一股寒意瞬间从许静媃的脚底直窜脑门!
有人在她不知道的时候,动了她的床铺!
这香是什么?有何作用?
是让人心神不宁、损及肌体,还是妨碍子嗣?
无数可怕的念头在她脑中炸开。
许静媃强迫自己冷静下来,不敢大声说话,生怕隔墙有耳,只对着惊慌凑过来的云儿和绯儿极小声道:“你们快来,仔细闻闻,这帘幔,还有这枕头,是不是有股奇怪的香味?”
云儿和绯儿立刻屏住呼吸,凑近许静媃指的地方,小心翼翼地嗅闻。
“有……是有一股香味!” 云儿脸色发白,低呼道,她嗅觉更灵敏些,“不是姑娘平日里用的香,也不是皂角味!”

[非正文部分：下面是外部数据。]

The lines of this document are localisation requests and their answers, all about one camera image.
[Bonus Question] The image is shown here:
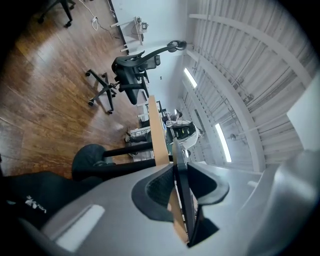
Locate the wooden desk with black legs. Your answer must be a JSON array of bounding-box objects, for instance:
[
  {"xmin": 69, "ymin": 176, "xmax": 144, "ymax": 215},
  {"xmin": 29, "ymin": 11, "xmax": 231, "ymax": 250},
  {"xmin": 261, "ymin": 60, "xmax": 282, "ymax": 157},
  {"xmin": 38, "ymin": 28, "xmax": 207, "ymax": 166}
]
[{"xmin": 102, "ymin": 94, "xmax": 187, "ymax": 244}]

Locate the black round stool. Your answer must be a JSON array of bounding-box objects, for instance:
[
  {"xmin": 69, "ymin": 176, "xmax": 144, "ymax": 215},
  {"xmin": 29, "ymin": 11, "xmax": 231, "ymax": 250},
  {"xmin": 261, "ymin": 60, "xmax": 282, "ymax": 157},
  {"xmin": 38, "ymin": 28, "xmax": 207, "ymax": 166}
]
[{"xmin": 71, "ymin": 143, "xmax": 116, "ymax": 181}]

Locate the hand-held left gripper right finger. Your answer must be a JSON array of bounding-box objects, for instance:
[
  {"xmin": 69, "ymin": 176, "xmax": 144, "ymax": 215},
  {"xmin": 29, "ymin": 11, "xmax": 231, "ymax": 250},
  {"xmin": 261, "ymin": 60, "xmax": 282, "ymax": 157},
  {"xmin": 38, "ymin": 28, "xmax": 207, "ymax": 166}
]
[{"xmin": 186, "ymin": 149, "xmax": 320, "ymax": 256}]

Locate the black chair with white logo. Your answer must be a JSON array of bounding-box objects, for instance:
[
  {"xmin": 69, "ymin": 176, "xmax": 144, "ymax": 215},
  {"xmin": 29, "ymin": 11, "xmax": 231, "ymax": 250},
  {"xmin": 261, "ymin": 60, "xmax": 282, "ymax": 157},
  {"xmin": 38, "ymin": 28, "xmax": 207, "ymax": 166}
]
[{"xmin": 0, "ymin": 171, "xmax": 103, "ymax": 227}]

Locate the black mesh office chair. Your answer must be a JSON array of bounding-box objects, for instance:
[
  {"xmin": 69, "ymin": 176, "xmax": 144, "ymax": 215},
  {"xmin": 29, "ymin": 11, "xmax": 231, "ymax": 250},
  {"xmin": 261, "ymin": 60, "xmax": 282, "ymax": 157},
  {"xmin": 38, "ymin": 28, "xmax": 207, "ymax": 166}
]
[{"xmin": 85, "ymin": 39, "xmax": 188, "ymax": 115}]

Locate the long ceiling light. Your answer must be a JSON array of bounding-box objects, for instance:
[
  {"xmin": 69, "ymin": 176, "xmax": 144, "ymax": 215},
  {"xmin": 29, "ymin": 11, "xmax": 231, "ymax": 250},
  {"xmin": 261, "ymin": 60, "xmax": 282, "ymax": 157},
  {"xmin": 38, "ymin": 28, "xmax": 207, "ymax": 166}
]
[
  {"xmin": 183, "ymin": 67, "xmax": 198, "ymax": 89},
  {"xmin": 214, "ymin": 123, "xmax": 232, "ymax": 163}
]

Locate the white table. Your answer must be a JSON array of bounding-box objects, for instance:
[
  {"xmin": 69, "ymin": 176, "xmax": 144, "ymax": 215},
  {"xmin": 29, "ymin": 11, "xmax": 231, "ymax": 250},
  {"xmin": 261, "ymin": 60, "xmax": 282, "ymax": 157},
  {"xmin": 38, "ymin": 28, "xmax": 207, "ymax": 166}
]
[{"xmin": 109, "ymin": 16, "xmax": 146, "ymax": 53}]

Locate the white board panel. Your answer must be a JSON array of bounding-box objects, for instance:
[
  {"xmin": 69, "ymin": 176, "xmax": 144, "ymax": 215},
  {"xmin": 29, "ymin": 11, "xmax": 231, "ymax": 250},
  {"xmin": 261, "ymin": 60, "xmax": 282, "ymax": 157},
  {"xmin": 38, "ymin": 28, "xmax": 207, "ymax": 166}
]
[{"xmin": 286, "ymin": 74, "xmax": 320, "ymax": 152}]

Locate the black rolling chair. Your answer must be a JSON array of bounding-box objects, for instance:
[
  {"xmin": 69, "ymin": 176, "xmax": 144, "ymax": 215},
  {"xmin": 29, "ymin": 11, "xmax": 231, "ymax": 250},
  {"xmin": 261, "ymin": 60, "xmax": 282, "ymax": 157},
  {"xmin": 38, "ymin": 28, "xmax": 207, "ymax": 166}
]
[{"xmin": 37, "ymin": 0, "xmax": 76, "ymax": 28}]

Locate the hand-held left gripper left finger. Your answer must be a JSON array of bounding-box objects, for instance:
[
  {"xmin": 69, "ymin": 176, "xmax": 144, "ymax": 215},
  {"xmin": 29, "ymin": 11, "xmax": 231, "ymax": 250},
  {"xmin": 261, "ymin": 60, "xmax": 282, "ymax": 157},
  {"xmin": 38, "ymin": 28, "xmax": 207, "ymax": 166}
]
[{"xmin": 41, "ymin": 163, "xmax": 189, "ymax": 256}]

绯儿也用力点头,脸上血色褪尽:“奴婢也闻到了,很淡,但是有!娘子,这……”
许静媃的心沉到了谷底。
不是她的错觉!
她直起身,迅速扫视了一眼紧闭的房门和窗户,用气音快速下令:“快!立刻把床上的被褥、枕头、帐幔,全部悄悄撤换下来,用我们家里带来的,从用过的那些替换上!动作轻点不要惊动外面的人!”
“是!”
云儿和绯儿也知道事情严重。
她们不敢重新点起灯烛,只能借着微弱的光线,迅速那套带着异香的床品拆下,团成一团,又从箱底翻出自家带的被褥铺上。
换下来的床品被胡乱堆在角落,诡异的香气还在空气中萦绕。
许静媃盯着那堆东西,眼神冰冷。
“云儿,”她低声吩咐,“把这些换下来的东西先塞到那个闲置的衣柜底层,用其他旧衣物盖住。”
她要留下证据,但不能放在明处。
“绯儿,你等会儿把那床幔绞一块下来,明日一早,你去找太医,就说我受了惊吓需要诊脉,顺势让他看看这是什么香味。”
她必须需要弄清楚这香到底是什么。
“另外,”许静媃的目光扫过两个心腹丫鬟,“今夜之事,除了我们三人,绝不可对第四人提起,包括凌香,明日一切如常,就当我从未发现异常,你们也毫不知情,明白吗?”
“奴婢明白!”
两人齐声低应。
许静媃躺在新换上的被褥里,毫无睡意,浑身冰凉。
她下意识地深吸一口气,只觉那股异香似乎还未散去。
才刚入宫几天?
不过寥寥数日。
她自问行事极其低调,谨小慎微,从未主动招惹过任何人,甚至连恩宠都尚未企及。"